Afscheid van de illusies
Op prinsjesdag is, tegelijk met de begroting voor het jaar 2001, de Staat van de Europese Unie verschenen, waarin de regering haar gedachten formuleert over de toekomst van de Europese Unie - de toekomst op korte, middellange en lange termijn. Wat er ook van dit stuk gezegd kan worden, niet dat de regering het debat over die toekomst uit de weg gaat.
Wat de hervormingen voor de lange termijn aangaat, is het verstandig dat die gedachten niet de vorm hebben van concrete beleidsvoorstellen. Als de dag van morgen al zo onzeker is, wat kunnen we dan wel zeggen van die van overmorgen? Als de intergouvernementele conferentie van Nice over twee maanden niet lukt - en de voorconferentie in Biarritz stemde vorig weekeinde niet tot optimisme - dan moet alles opnieuw overdacht worden.
Slagen om de arm zijn dus realistisch, maar die zouden per slot van rekening ook gehouden kunnen worden als de gedachten over de toekomst in de vorm van wensen of zelfs idealen zouden zijn geuit. Niet alleen zou dit het debat ten goede komen, maar ook moet men altijd onderhandelingen ingaan met eisen waarvan men zelf weet dat die slechts ten dele vervuld kunnen worden. Ook dat is realistisch. ‘A man's reach should exceed his grasp’, zegt de dichter.
Hoe dit ook zij - de Staat van de Europese Unie ademt een heel andere sfeer dan die waarin nog niet zo heel lang geleden de Kamer leefde. Wie herinnert zich niet het kabaal dat ontstond toen Bolkestein, een jaar of tien geleden, plotseling zei dat het ideaal van een Europese federatie had afgedaan? Nu komt het hele woord in de Staat niet voor.
Nu wordt daarentegen herhaaldelijk betoogd - het is dinsdag hier al opgemerkt - dat ‘ook op lange termijn de lidstaten de fundamentele elementen blijven waarop de Unie is gebaseerd’ en dat ‘de nationale staat nog steeds het kader bij uitstek vormt waarbinnen de democratie gestalte krijgt’. Allemaal heel juist, maar vroeger waren deze uitspraken evenzovele vloeken in de kerk van de Europese integratie.
Ook het hoofdstuk waarin de ‘uitdagingen’ geschetst worden die de Unie te overwinnen heeft, is gespeend van alle illusie.

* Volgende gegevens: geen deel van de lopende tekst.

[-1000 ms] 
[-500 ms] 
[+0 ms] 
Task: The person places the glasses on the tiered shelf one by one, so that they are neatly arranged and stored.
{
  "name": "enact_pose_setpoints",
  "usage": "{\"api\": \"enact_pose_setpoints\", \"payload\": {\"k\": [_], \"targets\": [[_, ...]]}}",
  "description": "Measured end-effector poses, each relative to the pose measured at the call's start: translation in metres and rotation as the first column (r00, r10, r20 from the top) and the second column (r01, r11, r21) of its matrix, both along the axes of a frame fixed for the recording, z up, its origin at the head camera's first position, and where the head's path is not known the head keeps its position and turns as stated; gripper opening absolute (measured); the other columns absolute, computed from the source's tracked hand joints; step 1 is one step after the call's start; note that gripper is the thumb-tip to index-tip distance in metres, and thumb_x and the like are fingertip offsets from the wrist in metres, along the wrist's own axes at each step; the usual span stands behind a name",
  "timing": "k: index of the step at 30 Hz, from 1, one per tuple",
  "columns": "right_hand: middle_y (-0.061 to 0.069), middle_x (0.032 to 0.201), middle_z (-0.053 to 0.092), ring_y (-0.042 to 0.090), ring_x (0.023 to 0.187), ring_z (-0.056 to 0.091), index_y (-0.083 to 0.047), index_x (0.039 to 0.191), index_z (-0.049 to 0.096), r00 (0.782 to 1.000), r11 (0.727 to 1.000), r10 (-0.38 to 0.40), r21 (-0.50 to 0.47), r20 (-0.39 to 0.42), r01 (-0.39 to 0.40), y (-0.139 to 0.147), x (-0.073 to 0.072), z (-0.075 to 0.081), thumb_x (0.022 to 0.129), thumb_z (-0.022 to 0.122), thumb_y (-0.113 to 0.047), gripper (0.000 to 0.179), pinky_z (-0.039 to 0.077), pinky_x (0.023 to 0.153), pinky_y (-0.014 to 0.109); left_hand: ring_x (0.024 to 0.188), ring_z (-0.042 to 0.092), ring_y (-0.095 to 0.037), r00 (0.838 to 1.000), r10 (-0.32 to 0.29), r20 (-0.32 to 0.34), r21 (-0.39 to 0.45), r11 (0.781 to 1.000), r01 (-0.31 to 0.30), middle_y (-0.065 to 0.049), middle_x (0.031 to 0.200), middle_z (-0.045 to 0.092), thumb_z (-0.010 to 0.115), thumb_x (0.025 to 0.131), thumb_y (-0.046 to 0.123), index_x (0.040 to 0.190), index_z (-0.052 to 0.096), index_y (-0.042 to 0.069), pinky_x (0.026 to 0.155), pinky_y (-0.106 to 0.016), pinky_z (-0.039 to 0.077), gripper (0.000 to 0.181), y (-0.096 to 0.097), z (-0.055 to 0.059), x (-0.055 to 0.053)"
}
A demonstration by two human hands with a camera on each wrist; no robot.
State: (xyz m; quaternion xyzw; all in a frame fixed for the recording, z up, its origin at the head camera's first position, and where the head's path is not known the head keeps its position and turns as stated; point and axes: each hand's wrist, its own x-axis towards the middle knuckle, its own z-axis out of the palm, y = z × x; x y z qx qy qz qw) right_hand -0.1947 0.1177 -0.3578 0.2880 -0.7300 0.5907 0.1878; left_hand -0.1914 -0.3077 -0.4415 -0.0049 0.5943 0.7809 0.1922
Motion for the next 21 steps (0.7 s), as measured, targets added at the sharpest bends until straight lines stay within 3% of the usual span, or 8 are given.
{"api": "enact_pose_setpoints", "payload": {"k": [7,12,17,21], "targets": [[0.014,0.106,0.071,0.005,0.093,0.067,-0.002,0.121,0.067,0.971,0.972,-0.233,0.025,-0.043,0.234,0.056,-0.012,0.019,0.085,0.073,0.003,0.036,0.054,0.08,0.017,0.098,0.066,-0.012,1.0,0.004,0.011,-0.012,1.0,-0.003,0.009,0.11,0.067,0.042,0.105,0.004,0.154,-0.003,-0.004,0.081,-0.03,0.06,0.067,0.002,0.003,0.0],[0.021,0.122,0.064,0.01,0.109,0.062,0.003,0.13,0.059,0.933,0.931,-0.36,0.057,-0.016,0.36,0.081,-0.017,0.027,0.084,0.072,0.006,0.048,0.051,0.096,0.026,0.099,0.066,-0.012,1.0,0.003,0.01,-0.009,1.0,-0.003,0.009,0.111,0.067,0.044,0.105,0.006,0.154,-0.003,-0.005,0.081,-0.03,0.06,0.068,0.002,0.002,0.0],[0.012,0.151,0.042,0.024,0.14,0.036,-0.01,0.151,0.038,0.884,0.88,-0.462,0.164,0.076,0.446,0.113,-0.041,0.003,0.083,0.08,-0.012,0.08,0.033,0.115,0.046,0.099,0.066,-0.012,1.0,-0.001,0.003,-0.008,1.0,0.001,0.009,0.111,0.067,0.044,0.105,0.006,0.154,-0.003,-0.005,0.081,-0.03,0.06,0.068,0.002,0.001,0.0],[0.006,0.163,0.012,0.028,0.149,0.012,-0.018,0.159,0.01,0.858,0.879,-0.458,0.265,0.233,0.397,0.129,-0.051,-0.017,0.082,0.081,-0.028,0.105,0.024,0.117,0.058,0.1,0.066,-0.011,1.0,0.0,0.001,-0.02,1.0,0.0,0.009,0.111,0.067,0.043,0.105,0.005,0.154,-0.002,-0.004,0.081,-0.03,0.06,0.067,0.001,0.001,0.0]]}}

Het begint al met deze zin: ‘Naarmate het integratieproces voortschrijdt en de Unie steeds meer landen zal gaan omvatten, wordt de potentiële kwetsbaarheid van de Unie scherper zichtbaar.’
Immers, ‘naarmate de heterogeniteit van de Unie toeneemt en de beleidsterreinen waarop zij zich begeeft complexer zijn, wordt het moeilijker de eenheid en samenhang te bewaren.’ Ja, dit roept de vraag op ‘hoe de Unie haar eenheid kan bewaren zonder haar ambities te verloochenen’. De lezer dreigt de moed te verliezen bij deze - op zichzelf volkomen juiste - observaties.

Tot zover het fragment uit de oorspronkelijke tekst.